> WHAT IS BEING ASKED:
All of the data must be returned word for word.
◆ ◆ ◆ ◆ ◆ ◆ ◆
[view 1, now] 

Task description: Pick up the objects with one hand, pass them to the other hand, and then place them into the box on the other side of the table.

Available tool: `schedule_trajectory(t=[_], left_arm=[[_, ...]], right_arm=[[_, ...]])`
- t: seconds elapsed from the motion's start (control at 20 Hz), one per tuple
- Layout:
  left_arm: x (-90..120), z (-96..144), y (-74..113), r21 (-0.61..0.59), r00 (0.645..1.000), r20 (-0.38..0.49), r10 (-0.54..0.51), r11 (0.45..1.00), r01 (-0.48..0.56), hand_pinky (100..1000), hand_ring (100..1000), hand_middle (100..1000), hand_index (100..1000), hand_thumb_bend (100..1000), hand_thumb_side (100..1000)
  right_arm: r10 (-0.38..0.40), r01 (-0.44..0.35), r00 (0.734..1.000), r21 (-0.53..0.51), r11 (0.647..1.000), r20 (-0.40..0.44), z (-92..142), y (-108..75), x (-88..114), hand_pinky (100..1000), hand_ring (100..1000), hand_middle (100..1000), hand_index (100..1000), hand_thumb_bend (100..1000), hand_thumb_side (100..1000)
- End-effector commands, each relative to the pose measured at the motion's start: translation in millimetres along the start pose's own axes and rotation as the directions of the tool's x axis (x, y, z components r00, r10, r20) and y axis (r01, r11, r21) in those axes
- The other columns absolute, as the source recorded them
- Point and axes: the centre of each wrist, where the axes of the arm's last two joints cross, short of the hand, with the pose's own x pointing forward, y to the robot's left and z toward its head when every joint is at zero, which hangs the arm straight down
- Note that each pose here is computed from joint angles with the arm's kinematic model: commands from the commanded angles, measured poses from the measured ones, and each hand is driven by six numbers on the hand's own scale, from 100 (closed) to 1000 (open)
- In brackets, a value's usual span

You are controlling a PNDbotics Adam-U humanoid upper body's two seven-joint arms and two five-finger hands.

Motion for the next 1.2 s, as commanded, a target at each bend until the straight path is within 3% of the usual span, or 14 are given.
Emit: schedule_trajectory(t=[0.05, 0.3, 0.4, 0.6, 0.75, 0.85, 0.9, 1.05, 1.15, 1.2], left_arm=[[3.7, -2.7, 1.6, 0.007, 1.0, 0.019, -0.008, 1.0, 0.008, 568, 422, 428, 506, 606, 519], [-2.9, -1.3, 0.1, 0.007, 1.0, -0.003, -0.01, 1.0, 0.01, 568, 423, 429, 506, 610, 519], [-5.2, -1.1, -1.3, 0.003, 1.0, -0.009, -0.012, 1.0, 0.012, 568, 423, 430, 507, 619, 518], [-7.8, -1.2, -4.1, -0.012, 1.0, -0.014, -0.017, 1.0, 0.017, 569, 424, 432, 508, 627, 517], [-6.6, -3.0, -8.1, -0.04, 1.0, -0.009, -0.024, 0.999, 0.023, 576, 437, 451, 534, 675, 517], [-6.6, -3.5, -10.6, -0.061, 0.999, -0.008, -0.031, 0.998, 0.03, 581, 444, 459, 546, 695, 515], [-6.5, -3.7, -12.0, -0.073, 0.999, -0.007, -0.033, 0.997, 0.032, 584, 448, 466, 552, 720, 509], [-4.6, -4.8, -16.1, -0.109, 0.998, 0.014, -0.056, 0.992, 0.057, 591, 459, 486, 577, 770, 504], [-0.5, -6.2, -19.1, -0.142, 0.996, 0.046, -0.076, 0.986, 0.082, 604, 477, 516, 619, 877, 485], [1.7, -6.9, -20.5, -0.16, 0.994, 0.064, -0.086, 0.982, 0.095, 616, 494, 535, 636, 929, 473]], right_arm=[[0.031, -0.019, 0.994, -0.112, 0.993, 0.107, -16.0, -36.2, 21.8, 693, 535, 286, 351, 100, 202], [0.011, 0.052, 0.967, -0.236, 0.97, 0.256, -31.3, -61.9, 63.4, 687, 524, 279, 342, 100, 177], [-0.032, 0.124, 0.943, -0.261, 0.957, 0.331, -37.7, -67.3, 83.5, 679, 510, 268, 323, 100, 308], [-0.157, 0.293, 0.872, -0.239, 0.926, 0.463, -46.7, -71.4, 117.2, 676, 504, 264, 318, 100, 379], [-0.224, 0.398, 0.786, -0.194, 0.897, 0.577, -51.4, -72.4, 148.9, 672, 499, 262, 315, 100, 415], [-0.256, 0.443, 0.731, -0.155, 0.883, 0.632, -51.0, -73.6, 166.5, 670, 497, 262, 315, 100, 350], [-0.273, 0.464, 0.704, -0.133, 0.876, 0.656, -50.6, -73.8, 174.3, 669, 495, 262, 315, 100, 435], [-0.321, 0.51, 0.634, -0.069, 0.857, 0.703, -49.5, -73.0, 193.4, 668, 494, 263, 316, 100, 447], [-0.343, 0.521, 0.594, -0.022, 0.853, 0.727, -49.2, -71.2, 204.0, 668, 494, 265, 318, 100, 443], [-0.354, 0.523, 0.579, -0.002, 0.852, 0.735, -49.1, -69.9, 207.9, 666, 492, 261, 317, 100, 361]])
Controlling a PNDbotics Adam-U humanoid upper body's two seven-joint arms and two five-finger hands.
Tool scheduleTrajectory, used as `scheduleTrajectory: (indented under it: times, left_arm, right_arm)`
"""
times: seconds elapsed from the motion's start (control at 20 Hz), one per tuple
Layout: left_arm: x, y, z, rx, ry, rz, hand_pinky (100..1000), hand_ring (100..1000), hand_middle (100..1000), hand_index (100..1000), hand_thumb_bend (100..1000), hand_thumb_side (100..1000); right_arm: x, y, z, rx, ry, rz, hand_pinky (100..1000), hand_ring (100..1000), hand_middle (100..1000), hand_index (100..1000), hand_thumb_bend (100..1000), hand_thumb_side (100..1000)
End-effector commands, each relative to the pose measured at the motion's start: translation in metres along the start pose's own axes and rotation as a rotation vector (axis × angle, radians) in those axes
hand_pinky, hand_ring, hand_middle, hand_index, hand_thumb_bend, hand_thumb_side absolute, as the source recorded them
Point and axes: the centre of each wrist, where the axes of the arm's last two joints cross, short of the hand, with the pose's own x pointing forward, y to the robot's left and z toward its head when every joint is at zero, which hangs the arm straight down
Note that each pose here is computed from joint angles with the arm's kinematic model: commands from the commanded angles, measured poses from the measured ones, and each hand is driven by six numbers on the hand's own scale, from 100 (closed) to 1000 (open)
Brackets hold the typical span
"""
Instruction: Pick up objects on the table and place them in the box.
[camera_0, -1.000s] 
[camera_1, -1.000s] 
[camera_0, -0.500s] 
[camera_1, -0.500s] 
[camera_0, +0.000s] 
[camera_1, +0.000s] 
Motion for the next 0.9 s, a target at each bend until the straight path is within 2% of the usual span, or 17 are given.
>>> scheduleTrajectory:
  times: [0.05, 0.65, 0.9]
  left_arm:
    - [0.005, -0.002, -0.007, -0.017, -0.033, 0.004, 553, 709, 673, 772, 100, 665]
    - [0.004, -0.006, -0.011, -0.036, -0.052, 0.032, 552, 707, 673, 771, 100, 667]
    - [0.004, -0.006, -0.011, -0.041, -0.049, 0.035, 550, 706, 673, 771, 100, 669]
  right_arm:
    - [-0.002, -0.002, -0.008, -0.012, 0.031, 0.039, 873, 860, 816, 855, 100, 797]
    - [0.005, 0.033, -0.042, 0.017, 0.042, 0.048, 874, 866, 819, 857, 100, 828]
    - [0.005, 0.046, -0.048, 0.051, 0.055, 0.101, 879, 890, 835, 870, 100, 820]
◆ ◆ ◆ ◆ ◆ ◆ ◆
> RESPONSE AREA:
[view 1, now] 

Task description: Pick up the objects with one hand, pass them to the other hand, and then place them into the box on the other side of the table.

Available tool: `schedule_trajectory(t=[_], left_arm=[[_, ...]], right_arm=[[_, ...]])`
- t: seconds elapsed from the motion's start (control at 20 Hz), one per tuple
- Layout:
  left_arm: x (-90..120), z (-96..144), y (-74..113), r21 (-0.61..0.59), r00 (0.645..1.000), r20 (-0.38..0.49), r10 (-0.54..0.51), r11 (0.45..1.00), r01 (-0.48..0.56), hand_pinky (100..1000), hand_ring (100..1000), hand_middle (100..1000), hand_index (100..1000), hand_thumb_bend (100..1000), hand_thumb_side (100..1000)
  right_arm: r10 (-0.38..0.40), r01 (-0.44..0.35), r00 (0.734..1.000), r21 (-0.53..0.51), r11 (0.647..1.000), r20 (-0.40..0.44), z (-92..142), y (-108..75), x (-88..114), hand_pinky (100..1000), hand_ring (100..1000), hand_middle (100..1000), hand_index (100..1000), hand_thumb_bend (100..1000), hand_thumb_side (100..1000)
- End-effector commands, each relative to the pose measured at the motion's start: translation in millimetres along the start pose's own axes and rotation as the directions of the tool's x axis (x, y, z components r00, r10, r20) and y axis (r01, r11, r21) in those axes
- The other columns absolute, as the source recorded them
- Point and axes: the centre of each wrist, where the axes of the arm's last two joints cross, short of the hand, with the pose's own x pointing forward, y to the robot's left and z toward its head when every joint is at zero, which hangs the arm straight down
- Note that each pose here is computed from joint angles with the arm's kinematic model: commands from the commanded angles, measured poses from the measured ones, and each hand is driven by six numbers on the hand's own scale, from 100 (closed) to 1000 (open)
- In brackets, a value's usual span

You are controlling a PNDbotics Adam-U humanoid upper body's two seven-joint arms and two five-finger hands.

Motion for the next 1.2 s, as commanded, a target at each bend until the straight path is within 3% of the usual span, or 14 are given.
Emit: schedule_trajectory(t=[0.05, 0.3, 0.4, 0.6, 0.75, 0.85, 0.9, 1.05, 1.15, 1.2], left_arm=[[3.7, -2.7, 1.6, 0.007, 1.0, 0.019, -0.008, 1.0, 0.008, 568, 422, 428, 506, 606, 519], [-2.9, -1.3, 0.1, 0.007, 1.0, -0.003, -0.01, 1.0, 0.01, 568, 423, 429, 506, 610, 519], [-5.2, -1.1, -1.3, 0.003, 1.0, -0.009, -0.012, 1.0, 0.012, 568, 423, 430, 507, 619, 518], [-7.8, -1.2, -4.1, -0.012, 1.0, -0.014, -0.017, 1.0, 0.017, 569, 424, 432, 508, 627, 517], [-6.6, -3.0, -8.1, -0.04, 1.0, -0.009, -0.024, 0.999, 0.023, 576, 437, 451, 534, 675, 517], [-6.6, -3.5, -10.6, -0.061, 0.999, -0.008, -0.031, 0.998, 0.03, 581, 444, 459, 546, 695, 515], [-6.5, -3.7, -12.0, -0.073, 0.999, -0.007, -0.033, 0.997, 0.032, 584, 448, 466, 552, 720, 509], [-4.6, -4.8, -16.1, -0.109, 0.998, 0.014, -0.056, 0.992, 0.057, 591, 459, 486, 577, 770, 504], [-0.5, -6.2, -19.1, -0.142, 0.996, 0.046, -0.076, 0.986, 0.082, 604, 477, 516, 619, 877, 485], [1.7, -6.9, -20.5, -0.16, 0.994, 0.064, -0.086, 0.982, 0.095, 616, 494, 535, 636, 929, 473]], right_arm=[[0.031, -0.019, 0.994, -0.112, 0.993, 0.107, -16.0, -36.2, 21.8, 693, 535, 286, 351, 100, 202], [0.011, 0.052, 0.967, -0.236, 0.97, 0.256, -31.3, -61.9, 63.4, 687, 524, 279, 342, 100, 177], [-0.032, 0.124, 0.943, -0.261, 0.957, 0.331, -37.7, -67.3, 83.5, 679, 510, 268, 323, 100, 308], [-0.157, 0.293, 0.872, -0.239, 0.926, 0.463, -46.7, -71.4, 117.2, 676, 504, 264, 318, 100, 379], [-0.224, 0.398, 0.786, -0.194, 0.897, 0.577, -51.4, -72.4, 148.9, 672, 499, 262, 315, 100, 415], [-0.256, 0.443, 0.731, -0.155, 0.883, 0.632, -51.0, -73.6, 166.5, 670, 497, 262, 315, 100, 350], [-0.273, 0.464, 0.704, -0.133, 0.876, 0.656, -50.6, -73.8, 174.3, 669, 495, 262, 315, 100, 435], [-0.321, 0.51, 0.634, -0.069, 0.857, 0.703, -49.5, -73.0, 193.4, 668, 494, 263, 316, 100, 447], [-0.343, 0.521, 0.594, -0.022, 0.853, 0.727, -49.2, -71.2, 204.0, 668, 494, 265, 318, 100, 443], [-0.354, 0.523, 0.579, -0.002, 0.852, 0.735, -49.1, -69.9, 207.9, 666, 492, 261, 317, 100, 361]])
Controlling a PNDbotics Adam-U humanoid upper body's two seven-joint arms and two five-finger hands.
Tool scheduleTrajectory, used as `scheduleTrajectory: (indented under it: times, left_arm, right_arm)`
"""
times: seconds elapsed from the motion's start (control at 20 Hz), one per tuple
Layout: left_arm: x, y, z, rx, ry, rz, hand_pinky (100..1000), hand_ring (100..1000), hand_middle (100..1000), hand_index (100..1000), hand_thumb_bend (100..1000), hand_thumb_side (100..1000); right_arm: x, y, z, rx, ry, rz, hand_pinky (100..1000), hand_ring (100..1000), hand_middle (100..1000), hand_index (100..1000), hand_thumb_bend (100..1000), hand_thumb_side (100..1000)
End-effector commands, each relative to the pose measured at the motion's start: translation in metres along the start pose's own axes and rotation as a rotation vector (axis × angle, radians) in those axes
hand_pinky, hand_ring, hand_middle, hand_index, hand_thumb_bend, hand_thumb_side absolute, as the source recorded them
Point and axes: the centre of each wrist, where the axes of the arm's last two joints cross, short of the hand, with the pose's own x pointing forward, y to the robot's left and z toward its head when every joint is at zero, which hangs the arm straight down
Note that each pose here is computed from joint angles with the arm's kinematic model: commands from the commanded angles, measured poses from the measured ones, and each hand is driven by six numbers on the hand's own scale, from 100 (closed) to 1000 (open)
Brackets hold the typical span
"""
Instruction: Pick up objects on the table and place them in the box.
[camera_0, -1.000s] 
[camera_1, -1.000s] 
[camera_0, -0.500s] 
[camera_1, -0.500s] 
[camera_0, +0.000s] 
[camera_1, +0.000s] 
Motion for the next 0.9 s, a target at each bend until the straight path is within 2% of the usual span, or 17 are given.
>>> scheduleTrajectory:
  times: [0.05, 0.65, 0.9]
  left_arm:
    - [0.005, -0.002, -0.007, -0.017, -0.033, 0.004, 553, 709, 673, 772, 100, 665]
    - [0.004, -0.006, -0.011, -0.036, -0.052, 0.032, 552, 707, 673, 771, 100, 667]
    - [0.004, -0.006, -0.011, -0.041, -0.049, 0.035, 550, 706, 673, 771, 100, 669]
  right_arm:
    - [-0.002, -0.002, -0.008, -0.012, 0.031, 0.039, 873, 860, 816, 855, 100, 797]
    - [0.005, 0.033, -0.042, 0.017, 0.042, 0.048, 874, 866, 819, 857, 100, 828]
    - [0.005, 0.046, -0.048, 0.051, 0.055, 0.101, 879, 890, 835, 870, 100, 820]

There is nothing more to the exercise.